Maresca urged the Florence appeals court to find Knox and Sollecito guilty of Kercher's murder, backing the state prosecutor's demands for sentences of 26 years for the murder and a four-year sentence for Knox for slander — up from the three years already confirmed by Italy's highest court.

He called the ruling overturning the convictions "science fiction," particularly when it came to undermining DNA evidence that was critical to the initial convictions. He said the first court's finding that Kercher's DNA was on the presumed murder weapon stands, that that there was no contamination of DNA attributed to Sollecito on Kercher's bra clip.

Maresca identified two pivotal arguments in the case against Knox and Sollecito: Knox's false accusation against a Congo-born bar owner and a staged robbery, both of which Maresca said were aimed at sidetracking the investigation.

The Kercher family's legal team argued that the killing could not have been carried out only by Guede, reminding the court that Italy's highest court ruled that he had not acted alone.

Maresca also argued that it would not have been possible for one person to inflict the kind of wounds that Kercher suffered: 43 in all, including three "devastating" cuts to the neck.

The other wounds were aimed at threatening the British student, and were found on her face, eyes, mouth, gums and teeth.
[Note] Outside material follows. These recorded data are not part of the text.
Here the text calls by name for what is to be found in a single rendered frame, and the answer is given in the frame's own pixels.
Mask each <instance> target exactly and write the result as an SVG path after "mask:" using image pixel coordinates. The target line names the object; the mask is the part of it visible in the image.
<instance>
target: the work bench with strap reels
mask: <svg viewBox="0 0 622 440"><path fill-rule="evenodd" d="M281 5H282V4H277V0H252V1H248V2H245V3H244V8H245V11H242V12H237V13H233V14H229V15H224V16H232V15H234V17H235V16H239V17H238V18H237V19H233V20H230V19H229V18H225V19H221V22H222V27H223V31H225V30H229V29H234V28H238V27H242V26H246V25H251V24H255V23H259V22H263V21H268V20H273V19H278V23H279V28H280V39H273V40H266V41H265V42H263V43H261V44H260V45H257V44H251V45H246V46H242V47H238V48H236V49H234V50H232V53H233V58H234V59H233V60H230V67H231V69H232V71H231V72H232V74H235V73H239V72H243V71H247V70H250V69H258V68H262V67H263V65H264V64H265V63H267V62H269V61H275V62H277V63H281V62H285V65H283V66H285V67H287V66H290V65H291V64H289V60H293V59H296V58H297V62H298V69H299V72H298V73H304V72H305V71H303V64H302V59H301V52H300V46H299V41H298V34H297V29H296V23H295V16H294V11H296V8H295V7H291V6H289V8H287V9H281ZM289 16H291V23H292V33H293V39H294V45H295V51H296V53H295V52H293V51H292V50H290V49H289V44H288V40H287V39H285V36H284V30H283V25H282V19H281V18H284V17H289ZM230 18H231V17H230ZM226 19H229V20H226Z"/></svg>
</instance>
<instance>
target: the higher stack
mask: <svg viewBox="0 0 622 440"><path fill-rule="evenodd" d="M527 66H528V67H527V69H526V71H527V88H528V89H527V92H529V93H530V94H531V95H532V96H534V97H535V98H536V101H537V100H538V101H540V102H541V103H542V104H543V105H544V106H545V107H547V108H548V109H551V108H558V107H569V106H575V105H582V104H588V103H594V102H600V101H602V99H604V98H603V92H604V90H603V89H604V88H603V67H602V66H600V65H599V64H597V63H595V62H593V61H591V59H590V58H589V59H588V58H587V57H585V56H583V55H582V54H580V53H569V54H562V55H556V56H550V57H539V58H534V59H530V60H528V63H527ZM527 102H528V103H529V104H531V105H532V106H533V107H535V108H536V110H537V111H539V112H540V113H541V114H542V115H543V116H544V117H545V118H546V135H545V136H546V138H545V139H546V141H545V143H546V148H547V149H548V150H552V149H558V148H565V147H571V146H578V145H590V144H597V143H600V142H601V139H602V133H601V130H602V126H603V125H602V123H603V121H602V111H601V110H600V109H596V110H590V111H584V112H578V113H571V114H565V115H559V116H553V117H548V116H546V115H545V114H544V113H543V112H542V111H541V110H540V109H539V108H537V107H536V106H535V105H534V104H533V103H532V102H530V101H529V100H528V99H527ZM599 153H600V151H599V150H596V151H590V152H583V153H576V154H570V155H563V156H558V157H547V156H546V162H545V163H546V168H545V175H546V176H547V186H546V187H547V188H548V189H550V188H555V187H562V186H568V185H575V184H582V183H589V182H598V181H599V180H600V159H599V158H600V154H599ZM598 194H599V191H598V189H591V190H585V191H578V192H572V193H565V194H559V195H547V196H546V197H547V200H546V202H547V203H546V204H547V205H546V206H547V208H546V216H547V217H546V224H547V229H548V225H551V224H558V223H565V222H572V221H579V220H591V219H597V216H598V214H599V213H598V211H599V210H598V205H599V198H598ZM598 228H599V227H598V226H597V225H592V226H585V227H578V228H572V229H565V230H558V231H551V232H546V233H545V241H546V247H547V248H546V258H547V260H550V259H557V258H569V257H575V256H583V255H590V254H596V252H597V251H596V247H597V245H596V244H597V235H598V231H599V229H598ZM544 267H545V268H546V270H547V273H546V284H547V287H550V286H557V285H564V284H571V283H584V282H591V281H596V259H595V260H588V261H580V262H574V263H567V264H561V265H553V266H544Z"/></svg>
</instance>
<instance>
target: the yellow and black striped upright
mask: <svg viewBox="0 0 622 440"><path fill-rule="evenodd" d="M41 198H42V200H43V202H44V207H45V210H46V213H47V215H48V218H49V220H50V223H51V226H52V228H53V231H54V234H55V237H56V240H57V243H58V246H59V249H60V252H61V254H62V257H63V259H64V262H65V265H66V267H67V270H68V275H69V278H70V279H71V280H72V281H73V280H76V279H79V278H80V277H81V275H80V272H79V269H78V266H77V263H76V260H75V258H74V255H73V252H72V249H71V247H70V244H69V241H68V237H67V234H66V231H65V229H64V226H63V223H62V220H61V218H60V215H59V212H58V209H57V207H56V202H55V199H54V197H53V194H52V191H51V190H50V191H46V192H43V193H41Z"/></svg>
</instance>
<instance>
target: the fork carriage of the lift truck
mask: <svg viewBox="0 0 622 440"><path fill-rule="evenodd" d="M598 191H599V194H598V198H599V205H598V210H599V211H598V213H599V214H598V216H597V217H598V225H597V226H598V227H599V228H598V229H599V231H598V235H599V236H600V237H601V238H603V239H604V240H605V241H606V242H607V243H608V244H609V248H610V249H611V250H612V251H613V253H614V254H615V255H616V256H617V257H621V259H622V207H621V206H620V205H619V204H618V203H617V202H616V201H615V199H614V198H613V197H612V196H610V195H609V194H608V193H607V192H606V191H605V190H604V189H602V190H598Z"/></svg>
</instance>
He argued that two knives were used, the kitchen knife found at Sollecito's apartment that is the presumed to be the murder weapon, and a smaller knife.

At the same time, Kercher had no defensive wounds, said Kercher family lawyer Serena Perna, indicating that someone held her back.

No one from Kercher's family travelled to Italy for the closing arguments, but Maresca said her sister and maybe a brother would come for the verdict, expected in January.